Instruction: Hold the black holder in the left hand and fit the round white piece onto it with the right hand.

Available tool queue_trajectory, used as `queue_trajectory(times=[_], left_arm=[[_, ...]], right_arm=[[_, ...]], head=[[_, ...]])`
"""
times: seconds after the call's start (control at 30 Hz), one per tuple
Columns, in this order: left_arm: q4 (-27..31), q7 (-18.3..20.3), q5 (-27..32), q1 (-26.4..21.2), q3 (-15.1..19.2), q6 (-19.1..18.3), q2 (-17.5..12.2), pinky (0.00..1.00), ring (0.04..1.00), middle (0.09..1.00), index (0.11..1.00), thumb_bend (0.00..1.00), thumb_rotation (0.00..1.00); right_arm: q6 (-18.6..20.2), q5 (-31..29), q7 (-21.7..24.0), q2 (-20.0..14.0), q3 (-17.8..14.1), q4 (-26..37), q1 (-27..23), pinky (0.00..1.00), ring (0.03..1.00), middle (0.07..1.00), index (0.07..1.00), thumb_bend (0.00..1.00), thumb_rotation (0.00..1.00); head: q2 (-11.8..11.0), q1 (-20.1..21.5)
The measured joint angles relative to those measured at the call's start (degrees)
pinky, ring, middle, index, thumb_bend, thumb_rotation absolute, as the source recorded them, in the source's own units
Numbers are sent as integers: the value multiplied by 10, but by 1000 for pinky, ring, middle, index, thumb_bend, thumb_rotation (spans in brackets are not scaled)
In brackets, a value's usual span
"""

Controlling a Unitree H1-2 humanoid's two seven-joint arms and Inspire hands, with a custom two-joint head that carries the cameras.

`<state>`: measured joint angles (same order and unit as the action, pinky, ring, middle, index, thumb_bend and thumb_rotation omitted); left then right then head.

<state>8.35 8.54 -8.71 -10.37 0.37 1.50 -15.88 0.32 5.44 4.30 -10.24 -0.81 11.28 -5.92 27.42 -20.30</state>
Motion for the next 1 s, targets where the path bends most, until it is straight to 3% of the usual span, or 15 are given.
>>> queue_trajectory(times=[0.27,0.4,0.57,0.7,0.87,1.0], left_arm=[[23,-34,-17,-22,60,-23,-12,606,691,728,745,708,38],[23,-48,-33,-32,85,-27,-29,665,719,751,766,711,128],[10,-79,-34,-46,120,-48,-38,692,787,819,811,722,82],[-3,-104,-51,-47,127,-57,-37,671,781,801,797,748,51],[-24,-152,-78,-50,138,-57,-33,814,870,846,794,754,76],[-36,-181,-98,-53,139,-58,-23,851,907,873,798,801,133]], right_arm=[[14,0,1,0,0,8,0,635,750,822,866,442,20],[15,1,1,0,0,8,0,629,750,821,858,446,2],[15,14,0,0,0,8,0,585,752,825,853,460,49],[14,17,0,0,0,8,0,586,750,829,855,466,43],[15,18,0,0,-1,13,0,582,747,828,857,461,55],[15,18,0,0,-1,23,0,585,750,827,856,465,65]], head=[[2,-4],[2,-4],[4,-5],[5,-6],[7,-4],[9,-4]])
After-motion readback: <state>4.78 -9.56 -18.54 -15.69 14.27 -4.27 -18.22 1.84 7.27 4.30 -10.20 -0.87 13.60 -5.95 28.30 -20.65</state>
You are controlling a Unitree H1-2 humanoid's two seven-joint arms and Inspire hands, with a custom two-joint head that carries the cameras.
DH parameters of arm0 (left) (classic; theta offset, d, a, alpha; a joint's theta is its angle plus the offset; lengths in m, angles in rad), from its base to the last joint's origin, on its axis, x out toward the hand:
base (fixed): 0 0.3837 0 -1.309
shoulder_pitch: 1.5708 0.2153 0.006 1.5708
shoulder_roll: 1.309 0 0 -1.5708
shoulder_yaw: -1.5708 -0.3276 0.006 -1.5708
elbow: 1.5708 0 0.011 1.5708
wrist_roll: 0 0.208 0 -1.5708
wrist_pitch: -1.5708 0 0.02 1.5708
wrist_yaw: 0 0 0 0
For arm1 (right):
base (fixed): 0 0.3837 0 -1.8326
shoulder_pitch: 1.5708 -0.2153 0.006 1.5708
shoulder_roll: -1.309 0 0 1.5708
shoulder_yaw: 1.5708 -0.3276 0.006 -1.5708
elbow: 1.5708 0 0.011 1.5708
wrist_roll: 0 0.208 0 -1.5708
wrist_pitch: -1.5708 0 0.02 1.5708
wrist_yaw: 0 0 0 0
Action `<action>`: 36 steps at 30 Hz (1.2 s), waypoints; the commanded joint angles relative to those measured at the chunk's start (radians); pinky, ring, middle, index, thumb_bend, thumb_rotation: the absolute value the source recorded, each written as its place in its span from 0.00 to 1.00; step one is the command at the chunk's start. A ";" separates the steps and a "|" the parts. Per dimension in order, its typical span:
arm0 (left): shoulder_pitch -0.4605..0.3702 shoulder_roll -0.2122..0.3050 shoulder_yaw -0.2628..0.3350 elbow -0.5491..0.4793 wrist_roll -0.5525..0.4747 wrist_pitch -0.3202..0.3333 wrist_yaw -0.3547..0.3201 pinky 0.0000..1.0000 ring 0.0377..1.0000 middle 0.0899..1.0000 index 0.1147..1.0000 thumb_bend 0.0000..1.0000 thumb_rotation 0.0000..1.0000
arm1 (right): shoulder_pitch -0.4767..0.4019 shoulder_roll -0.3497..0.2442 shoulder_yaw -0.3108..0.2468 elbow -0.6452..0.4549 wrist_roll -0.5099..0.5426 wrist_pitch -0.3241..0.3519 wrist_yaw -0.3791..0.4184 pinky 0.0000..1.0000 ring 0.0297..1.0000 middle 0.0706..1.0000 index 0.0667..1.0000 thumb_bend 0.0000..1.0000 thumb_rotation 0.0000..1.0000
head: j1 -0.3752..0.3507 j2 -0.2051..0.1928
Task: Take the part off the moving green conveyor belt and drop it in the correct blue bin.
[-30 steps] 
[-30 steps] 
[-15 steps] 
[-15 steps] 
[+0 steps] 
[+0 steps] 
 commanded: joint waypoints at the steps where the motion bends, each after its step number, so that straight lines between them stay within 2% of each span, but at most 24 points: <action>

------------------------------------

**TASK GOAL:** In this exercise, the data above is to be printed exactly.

**EXPECTED ANSWER:**
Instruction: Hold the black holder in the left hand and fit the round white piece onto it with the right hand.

Available tool queue_trajectory, used as `queue_trajectory(times=[_], left_arm=[[_, ...]], right_arm=[[_, ...]], head=[[_, ...]])`
"""
times: seconds after the call's start (control at 30 Hz), one per tuple
Columns, in this order: left_arm: q4 (-27..31), q7 (-18.3..20.3), q5 (-27..32), q1 (-26.4..21.2), q3 (-15.1..19.2), q6 (-19.1..18.3), q2 (-17.5..12.2), pinky (0.00..1.00), ring (0.04..1.00), middle (0.09..1.00), index (0.11..1.00), thumb_bend (0.00..1.00), thumb_rotation (0.00..1.00); right_arm: q6 (-18.6..20.2), q5 (-31..29), q7 (-21.7..24.0), q2 (-20.0..14.0), q3 (-17.8..14.1), q4 (-26..37), q1 (-27..23), pinky (0.00..1.00), ring (0.03..1.00), middle (0.07..1.00), index (0.07..1.00), thumb_bend (0.00..1.00), thumb_rotation (0.00..1.00); head: q2 (-11.8..11.0), q1 (-20.1..21.5)
The measured joint angles relative to those measured at the call's start (degrees)
pinky, ring, middle, index, thumb_bend, thumb_rotation absolute, as the source recorded them, in the source's own units
Numbers are sent as integers: the value multiplied by 10, but by 1000 for pinky, ring, middle, index, thumb_bend, thumb_rotation (spans in brackets are not scaled)
In brackets, a value's usual span
"""

Controlling a Unitree H1-2 humanoid's two seven-joint arms and Inspire hands, with a custom two-joint head that carries the cameras.

`<state>`: measured joint angles (same order and unit as the action, pinky, ring, middle, index, thumb_bend and thumb_rotation omitted); left then right then head.

<state>8.35 8.54 -8.71 -10.37 0.37 1.50 -15.88 0.32 5.44 4.30 -10.24 -0.81 11.28 -5.92 27.42 -20.30</state>
Motion for the next 1 s, targets where the path bends most, until it is straight to 3% of the usual span, or 15 are given.
>>> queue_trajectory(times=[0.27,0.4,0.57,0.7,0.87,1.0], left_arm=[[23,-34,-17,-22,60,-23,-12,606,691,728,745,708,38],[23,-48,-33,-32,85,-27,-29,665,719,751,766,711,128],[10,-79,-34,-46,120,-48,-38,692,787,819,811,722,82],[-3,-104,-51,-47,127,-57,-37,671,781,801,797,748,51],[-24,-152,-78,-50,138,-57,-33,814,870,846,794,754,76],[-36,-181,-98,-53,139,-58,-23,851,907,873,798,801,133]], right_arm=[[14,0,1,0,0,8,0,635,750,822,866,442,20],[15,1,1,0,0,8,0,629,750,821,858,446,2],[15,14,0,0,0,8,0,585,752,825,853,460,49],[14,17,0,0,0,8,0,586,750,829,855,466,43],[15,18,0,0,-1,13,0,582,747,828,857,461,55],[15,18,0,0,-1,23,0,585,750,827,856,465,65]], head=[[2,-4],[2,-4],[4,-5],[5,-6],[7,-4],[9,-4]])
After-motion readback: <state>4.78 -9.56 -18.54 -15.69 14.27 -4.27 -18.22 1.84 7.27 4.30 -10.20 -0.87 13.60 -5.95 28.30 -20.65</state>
You are controlling a Unitree H1-2 humanoid's two seven-joint arms and Inspire hands, with a custom two-joint head that carries the cameras.
DH parameters of arm0 (left) (classic; theta offset, d, a, alpha; a joint's theta is its angle plus the offset; lengths in m, angles in rad), from its base to the last joint's origin, on its axis, x out toward the hand:
base (fixed): 0 0.3837 0 -1.309
shoulder_pitch: 1.5708 0.2153 0.006 1.5708
shoulder_roll: 1.309 0 0 -1.5708
shoulder_yaw: -1.5708 -0.3276 0.006 -1.5708
elbow: 1.5708 0 0.011 1.5708
wrist_roll: 0 0.208 0 -1.5708
wrist_pitch: -1.5708 0 0.02 1.5708
wrist_yaw: 0 0 0 0
For arm1 (right):
base (fixed): 0 0.3837 0 -1.8326
shoulder_pitch: 1.5708 -0.2153 0.006 1.5708
shoulder_roll: -1.309 0 0 1.5708
shoulder_yaw: 1.5708 -0.3276 0.006 -1.5708
elbow: 1.5708 0 0.011 1.5708
wrist_roll: 0 0.208 0 -1.5708
wrist_pitch: -1.5708 0 0.02 1.5708
wrist_yaw: 0 0 0 0
Action `<action>`: 36 steps at 30 Hz (1.2 s), waypoints; the commanded joint angles relative to those measured at the chunk's start (radians); pinky, ring, middle, index, thumb_bend, thumb_rotation: the absolute value the source recorded, each written as its place in its span from 0.00 to 1.00; step one is the command at the chunk's start. A ";" separates the steps and a "|" the parts. Per dimension in order, its typical span:
arm0 (left): shoulder_pitch -0.4605..0.3702 shoulder_roll -0.2122..0.3050 shoulder_yaw -0.2628..0.3350 elbow -0.5491..0.4793 wrist_roll -0.5525..0.4747 wrist_pitch -0.3202..0.3333 wrist_yaw -0.3547..0.3201 pinky 0.0000..1.0000 ring 0.0377..1.0000 middle 0.0899..1.0000 index 0.1147..1.0000 thumb_bend 0.0000..1.0000 thumb_rotation 0.0000..1.0000
arm1 (right): shoulder_pitch -0.4767..0.4019 shoulder_roll -0.3497..0.2442 shoulder_yaw -0.3108..0.2468 elbow -0.6452..0.4549 wrist_roll -0.5099..0.5426 wrist_pitch -0.3241..0.3519 wrist_yaw -0.3791..0.4184 pinky 0.0000..1.0000 ring 0.0297..1.0000 middle 0.0706..1.0000 index 0.0667..1.0000 thumb_bend 0.0000..1.0000 thumb_rotation 0.0000..1.0000
head: j1 -0.3752..0.3507 j2 -0.2051..0.1928
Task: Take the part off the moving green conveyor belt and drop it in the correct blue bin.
[-30 steps] 
[-30 steps] 
[-15 steps] 
[-15 steps] 
[+0 steps] 
[+0 steps] 
 commanded: joint waypoints at the steps where the motion bends, each after its step number, so that straight lines between them stay within 2% of each span, but at most 24 points: <action>

No additional output is expected.